» TASK:
Determine the number of lines in the listing below that hold the word "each". Write the number alone.

» SUPPLIED MATERIAL:
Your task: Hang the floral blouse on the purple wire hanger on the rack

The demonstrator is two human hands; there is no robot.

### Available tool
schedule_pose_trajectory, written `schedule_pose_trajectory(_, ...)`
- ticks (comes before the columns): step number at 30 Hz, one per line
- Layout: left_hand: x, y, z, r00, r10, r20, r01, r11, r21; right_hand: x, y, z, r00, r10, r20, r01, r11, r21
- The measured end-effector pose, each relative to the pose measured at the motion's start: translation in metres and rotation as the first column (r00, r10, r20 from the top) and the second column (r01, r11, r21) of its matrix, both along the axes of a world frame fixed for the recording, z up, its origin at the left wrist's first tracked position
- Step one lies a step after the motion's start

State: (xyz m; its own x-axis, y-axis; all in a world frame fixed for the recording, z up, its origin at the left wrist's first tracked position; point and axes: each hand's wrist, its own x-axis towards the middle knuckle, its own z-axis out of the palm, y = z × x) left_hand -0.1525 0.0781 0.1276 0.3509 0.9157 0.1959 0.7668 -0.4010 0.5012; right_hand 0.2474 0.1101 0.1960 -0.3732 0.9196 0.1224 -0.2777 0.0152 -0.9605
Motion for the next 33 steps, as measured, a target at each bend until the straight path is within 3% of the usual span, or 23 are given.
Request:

» YOUR RESPONSE:
3